Jim Cornette drew on history when making suggestions for Hell In A Cell.
On the latest episode of Cornette's Drive-Thru, Cornette commented on the creation of the Hell In A Cell match and the creative input that he offered ahead of Shawn Michaels and The Undertaker's match at Badd Blood: In Your House in October 1997.
“Once again, another one of my brilliant ideas," Jim began. "Actually, it wasn’t even my idea, it was just my suggestion for the first Hell In A Cell. I said, ‘Make the cage around the ring like Lawler did in Memphis. Where Savage could come off the top with the double-sledge out to the floor and still do his sh*t.' You had some room to fight around the ring on a limited basis."
Cornette also shared that he was not a fan of the old-school WWF cages because of their weight, cost, and how hard they were on the talents. Here is what he said:
"Yes, and they sucked. That blue cage that weighed 100,000 pounds and was expensive as f**k and would bust you open in a heartbeat if you looked at it sideways.”
While the original idea was for Michaels and Undertaker to have a cage match, Cornette offered his opinion to Vince McMahon and suggested they go in a different direction.
“We were discussing, and again, it's Undertaker and Michaels, it's going to be in a cage. That was the original thought was a cage. But it’s a big PPV and we're trying to do things differently. You know; Attitude Era, Monday Night Wars, WCW. Especially since it was going to be the debut of Kane and that was going to be Glenn Jacobs' big chance and I like Glenn. I said, 'Why don't we make it a bigger -- Instead of just a cage match -- I even mentioned to Vince, I said, 'I don't know whether you know this or not, but a large segment of wrestling fans believe that a cage match should be no way in and no way out. That’s what they grew up on," Cornette said.

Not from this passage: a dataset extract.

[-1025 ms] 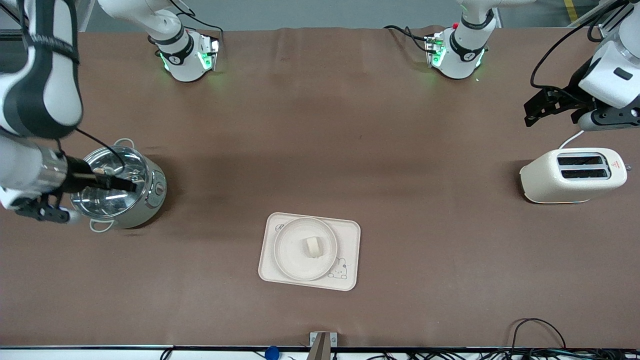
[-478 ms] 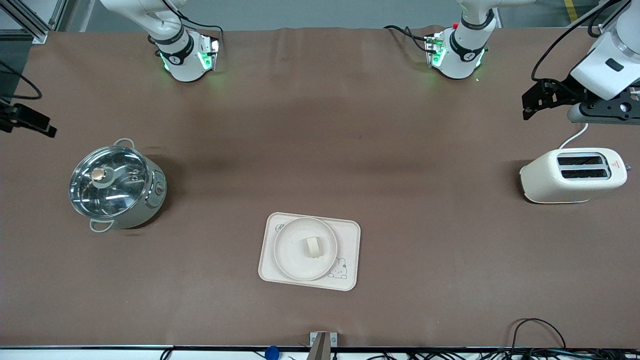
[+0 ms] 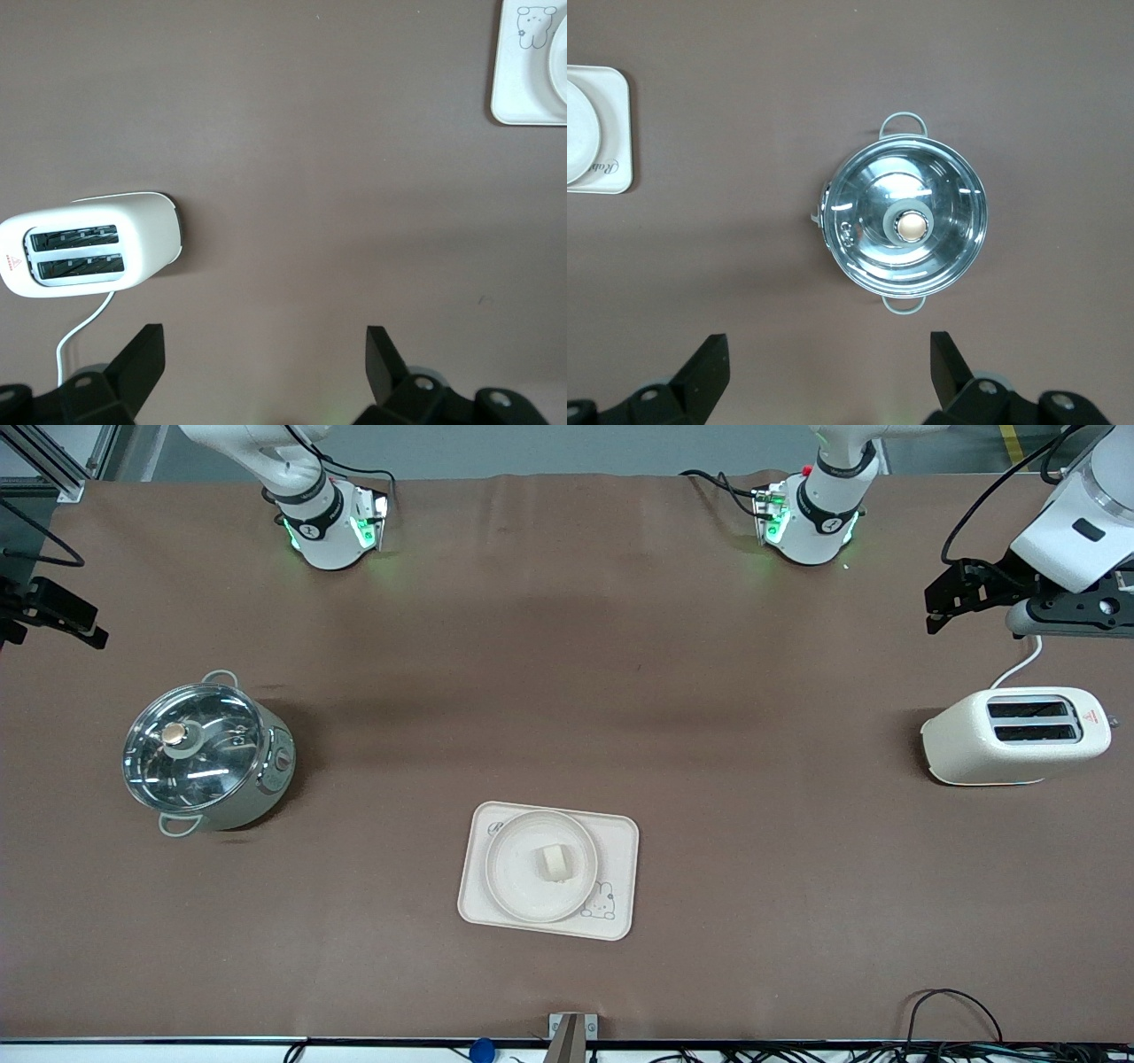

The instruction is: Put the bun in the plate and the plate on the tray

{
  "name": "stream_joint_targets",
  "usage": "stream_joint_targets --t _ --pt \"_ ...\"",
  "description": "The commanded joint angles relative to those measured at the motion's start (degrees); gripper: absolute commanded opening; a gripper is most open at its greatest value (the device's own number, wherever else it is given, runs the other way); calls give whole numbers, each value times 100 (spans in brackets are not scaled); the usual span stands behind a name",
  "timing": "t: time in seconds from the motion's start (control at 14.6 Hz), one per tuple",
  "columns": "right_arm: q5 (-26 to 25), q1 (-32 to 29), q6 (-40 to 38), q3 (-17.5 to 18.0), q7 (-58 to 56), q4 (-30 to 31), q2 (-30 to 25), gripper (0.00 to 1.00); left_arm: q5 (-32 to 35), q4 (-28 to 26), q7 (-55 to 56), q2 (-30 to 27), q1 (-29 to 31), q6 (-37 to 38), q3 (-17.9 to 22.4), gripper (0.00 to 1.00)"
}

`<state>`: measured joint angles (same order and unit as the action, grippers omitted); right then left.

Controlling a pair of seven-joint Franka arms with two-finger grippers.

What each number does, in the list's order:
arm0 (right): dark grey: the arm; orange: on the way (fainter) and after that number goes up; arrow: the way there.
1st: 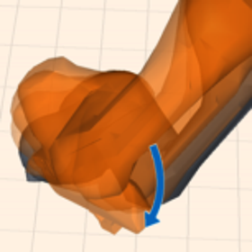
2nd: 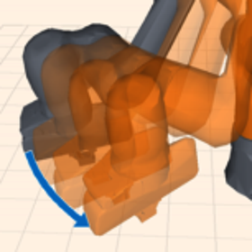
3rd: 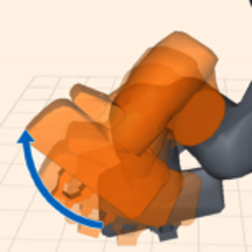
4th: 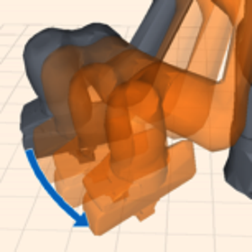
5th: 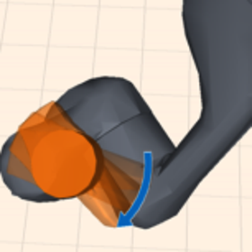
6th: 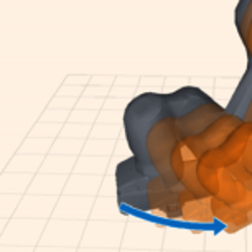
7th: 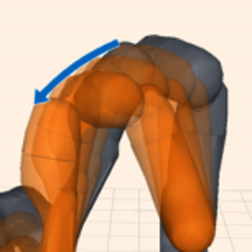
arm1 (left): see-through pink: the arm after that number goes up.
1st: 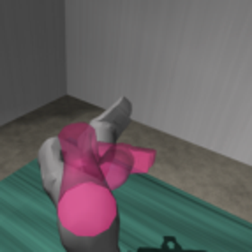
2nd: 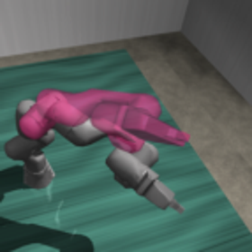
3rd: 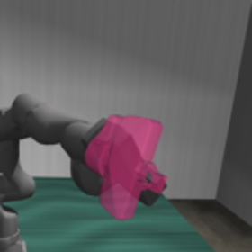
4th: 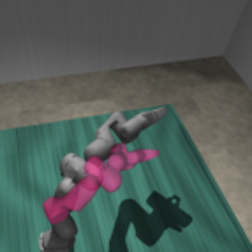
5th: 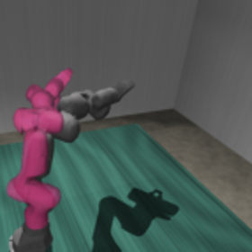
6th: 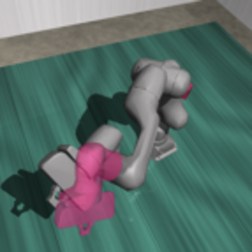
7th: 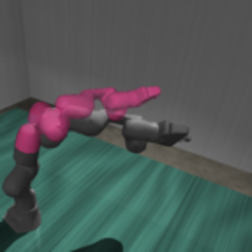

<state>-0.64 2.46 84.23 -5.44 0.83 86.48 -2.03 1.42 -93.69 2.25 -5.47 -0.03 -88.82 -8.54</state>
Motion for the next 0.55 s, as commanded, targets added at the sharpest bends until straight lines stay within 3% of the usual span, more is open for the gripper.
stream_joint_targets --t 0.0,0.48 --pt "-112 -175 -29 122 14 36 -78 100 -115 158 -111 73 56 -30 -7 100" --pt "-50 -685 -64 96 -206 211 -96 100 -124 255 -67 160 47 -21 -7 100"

"I said, 'Two things.' I said, 'Put the roof on it like the WarGames because that way people would know that there was no way to get in and no way to get out.' Because to make the finish work where Kane appears, you have to have sold a situation where nobody can get in and nobody can get out," Cornette continued. "So it couldn’t work for a standard WWF-style cage match. 'Put the roof on like the WarGames and make the cage wider around the ring so they have room because it's Michaels, right. So they have room to do their stuff like Lawler used to use in Memphis. That way it’s a bigger structure, and there’s more sizzle to it than just the same old cage they have already seen. Of course I'm thinking about the WarGames spots, 'They're building a dome of steel in Atlanta.' So you’re going to see a structure like you have never seen before.”
Finally, Cornette said that he researched the ending that saw Kane rip the door off of the Cell. He even shared where he got the inspiration from. He said the following:
“Say it’s the ultimate score settler and there is literally no way in and no way out for anybody unless the match comes to a conclusion. Because then, the whole idea of Kane coming out, well how’s he going to get in? When he rips the door off the impenetrable cage, that gets over. If he had opened the door off a regular WWF-style cage match, the referees did that in every match multiple times. It wouldn’t make a big f**king deal. So we changed the presentation, in part, specifically to make the finish more impactful. But then you also had a gimmick match you can use ongoing and then of course you could overuse it and prostitute. The first time that I saw them where they had the f**king guy with the lever that lifts the cage and drops it from the ceiling and lifts it up on the payroll, I’m like, 'Well they’ve f**ked this one now too.' But originally that was the idea for Hell in a Cell and that’s where all those things came from.
As I've mentioned, I researched Kane ripping the door off the cage, which Vince liked. He liked these ideas because of the way I just explained it to you. It made sense. Kane ripping the door off the cage was a reverse of the Doug Furnace as a babyface doing that in Knoxville in Continental Wrestling when Kevin Sullivan was booking down there and introduced him as a hometown hero. He was the big babyface who came to the other babyfaces rescue because the World's Strongest Man pulled the door off."
During his time with WWE, Jim Cornette served as a manager, commentator, and as part of the creative team.
Hell In A Cell has become a yearly event for WWE. The most recent edition happened this month and featured Cell matches between Bianca Belair and Bayley and Drew McIntyre and Bobby Lashley. Lashley had a second Hell In A Cell match the very next night against Xavier Woods on Monday Night Raw.